[net.arch] Use Of Multiple Register Sets / Re: RISC perspective

chris@umcp-cs.UUCP (03/14/84)

Actually, if you have hardware support for registers that "fall
off the end of the chip", then process context switch doesn't have
to be difficult, even for thousands of registers.  All you need is
a little clever trickery (and probably lots more silicon).  The
basic idea is to treat registers as a funny kind of cache.

Example:

r0 r1 ... r9 r10 r11 r12 ... r225  r226 ... r781
--------mine-------- ---0x43210--- ---0x44444---
  (therefore valid)    mem addr       mem addr (actually one per reg)

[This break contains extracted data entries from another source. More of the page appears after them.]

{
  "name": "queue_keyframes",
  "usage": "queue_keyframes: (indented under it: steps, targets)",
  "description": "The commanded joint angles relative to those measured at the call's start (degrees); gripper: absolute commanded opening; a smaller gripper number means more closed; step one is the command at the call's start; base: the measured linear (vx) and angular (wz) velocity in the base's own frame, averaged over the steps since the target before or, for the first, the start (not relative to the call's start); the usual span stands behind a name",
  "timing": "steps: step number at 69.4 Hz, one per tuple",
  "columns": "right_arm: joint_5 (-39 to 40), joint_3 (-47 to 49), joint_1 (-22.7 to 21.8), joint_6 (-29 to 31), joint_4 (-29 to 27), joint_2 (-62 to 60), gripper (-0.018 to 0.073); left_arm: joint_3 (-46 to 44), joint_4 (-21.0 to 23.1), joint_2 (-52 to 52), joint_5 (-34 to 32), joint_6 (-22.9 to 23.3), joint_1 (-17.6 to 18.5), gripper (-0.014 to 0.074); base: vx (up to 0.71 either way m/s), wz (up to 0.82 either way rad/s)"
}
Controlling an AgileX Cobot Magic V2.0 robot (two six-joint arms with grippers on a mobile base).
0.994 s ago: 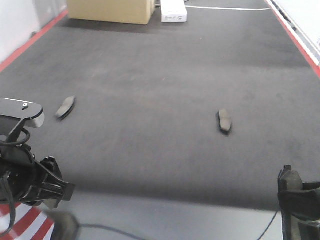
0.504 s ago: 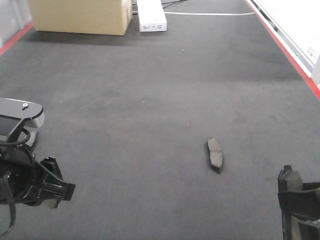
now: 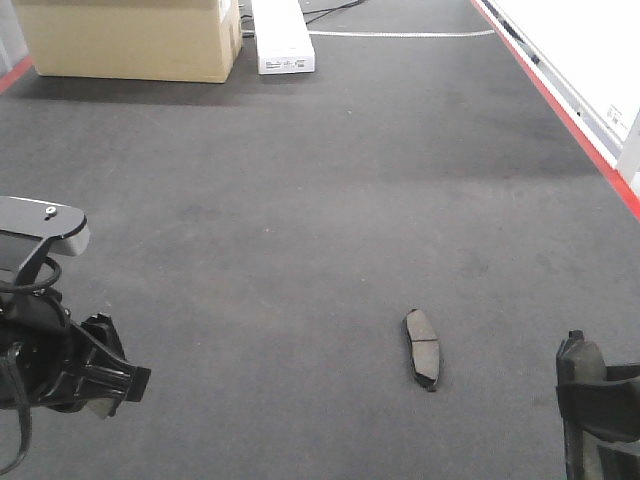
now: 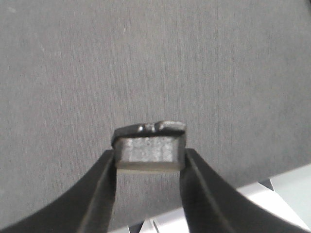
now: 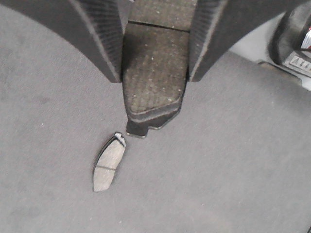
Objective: Move and align brake pads A on conveyor
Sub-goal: 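Drive the base up to the conveyor belt edge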
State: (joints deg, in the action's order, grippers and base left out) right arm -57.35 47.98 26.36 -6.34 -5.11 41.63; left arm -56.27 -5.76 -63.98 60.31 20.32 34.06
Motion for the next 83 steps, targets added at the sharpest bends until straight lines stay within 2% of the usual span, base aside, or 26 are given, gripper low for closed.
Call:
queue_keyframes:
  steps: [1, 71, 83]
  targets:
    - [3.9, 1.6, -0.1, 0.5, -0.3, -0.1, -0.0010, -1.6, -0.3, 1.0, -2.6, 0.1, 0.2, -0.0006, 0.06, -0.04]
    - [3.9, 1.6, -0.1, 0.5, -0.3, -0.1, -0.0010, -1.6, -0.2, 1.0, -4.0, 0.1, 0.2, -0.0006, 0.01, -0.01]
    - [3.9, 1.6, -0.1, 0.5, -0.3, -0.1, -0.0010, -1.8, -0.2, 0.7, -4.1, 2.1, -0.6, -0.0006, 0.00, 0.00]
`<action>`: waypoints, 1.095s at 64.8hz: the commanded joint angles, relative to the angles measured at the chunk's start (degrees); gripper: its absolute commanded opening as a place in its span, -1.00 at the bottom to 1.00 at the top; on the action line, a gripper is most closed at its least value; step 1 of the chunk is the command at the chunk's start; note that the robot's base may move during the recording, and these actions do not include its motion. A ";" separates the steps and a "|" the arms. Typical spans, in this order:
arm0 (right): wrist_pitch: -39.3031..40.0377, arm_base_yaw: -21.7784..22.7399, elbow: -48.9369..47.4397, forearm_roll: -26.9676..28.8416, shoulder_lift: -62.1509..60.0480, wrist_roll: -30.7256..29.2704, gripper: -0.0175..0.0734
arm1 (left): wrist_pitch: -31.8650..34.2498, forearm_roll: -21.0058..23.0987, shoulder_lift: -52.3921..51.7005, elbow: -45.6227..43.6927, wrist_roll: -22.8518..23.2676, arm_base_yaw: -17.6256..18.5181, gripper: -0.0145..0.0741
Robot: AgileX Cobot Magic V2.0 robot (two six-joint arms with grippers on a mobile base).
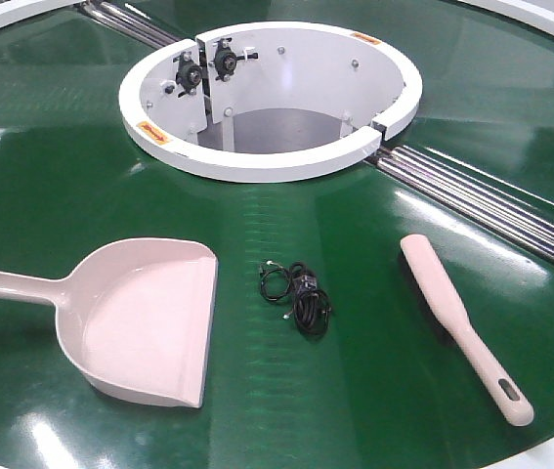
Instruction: Clean and inspect green conveyor with broom and dustpan
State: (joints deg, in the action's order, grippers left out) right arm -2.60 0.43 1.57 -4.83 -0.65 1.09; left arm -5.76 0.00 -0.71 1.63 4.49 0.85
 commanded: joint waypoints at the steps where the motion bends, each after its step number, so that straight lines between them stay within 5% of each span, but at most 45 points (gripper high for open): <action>1: 4.03 0.01 0.24 -0.12 -0.62 -0.27 -0.63 | 4.77 0.00 -0.84 0.51 -0.08 -0.08 -0.69; 65: 4.03 0.01 0.24 -0.12 -0.62 -0.27 -0.63 | 4.88 0.00 -0.84 0.45 -0.08 -0.09 -0.69; 71: 4.03 0.01 0.24 -0.12 -0.62 -0.27 -0.63 | 9.34 0.00 -0.84 -0.13 -0.08 -0.09 -0.69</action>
State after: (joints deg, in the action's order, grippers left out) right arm -2.60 0.43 1.57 -4.83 -0.65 1.09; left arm -4.58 0.00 -0.71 1.63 4.49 0.85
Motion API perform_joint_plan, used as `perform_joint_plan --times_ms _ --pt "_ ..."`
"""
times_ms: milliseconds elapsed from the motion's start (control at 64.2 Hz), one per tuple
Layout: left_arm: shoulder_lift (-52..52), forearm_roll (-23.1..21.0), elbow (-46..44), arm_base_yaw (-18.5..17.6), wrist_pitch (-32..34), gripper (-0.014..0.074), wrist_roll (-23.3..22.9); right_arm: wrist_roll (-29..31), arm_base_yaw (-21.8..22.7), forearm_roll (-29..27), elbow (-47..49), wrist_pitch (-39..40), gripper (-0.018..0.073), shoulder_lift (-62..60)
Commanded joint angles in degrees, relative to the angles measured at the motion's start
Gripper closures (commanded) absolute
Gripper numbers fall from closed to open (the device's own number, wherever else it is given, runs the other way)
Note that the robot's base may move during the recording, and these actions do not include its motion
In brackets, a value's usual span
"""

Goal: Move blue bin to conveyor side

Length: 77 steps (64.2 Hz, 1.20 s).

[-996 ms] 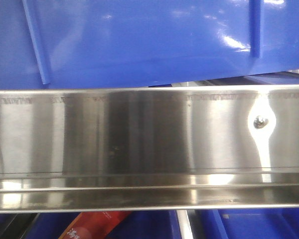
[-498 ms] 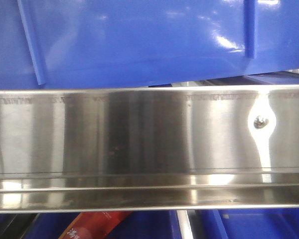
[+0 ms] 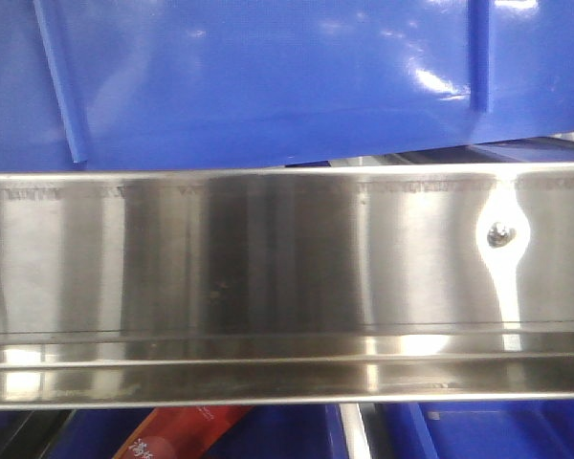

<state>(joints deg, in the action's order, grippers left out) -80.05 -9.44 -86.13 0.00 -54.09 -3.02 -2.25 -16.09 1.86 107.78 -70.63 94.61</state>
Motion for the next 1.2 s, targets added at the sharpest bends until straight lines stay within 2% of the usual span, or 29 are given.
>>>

If each register has a memory address (either physical memory or
the virtual address of a given process, with a possible "no address")
then process context switch is very simple:  just fiddle with the
"Valid Pointer" (who says in the above picture that r11 is the last
valid register).  The registers (r0-r11) are already attached to
the right process (since they have to have a mem address already
assigned in case they "fall off" because of n thousand subroutine
calls).  The Valid Pointer gets reset to include no registers and
gets his mem address value changed to the new process.

Whenever you touch a register, if it's not valid the following
sequence of events happens:

	if was_assigned_to_other_process then
		store_at_other_process_memory_address
		read_from_my_memory_address
	elif was_assigned_to_my_process then
		fancy_trickery_to_try_to_avoid_memory_references
	else
		read_from_my_memory_address
	fi
	make_register_valid

Anyway, the result should be a very inexpensive process context
switch with a little bit of extra overhead per register fetch/store
(which you can probably do in parallel with something else you
have to do anyway).

Hm, I wonder if I can patent this?

phipps@fortune.UUCP (Clay Phipps) (03/19/84)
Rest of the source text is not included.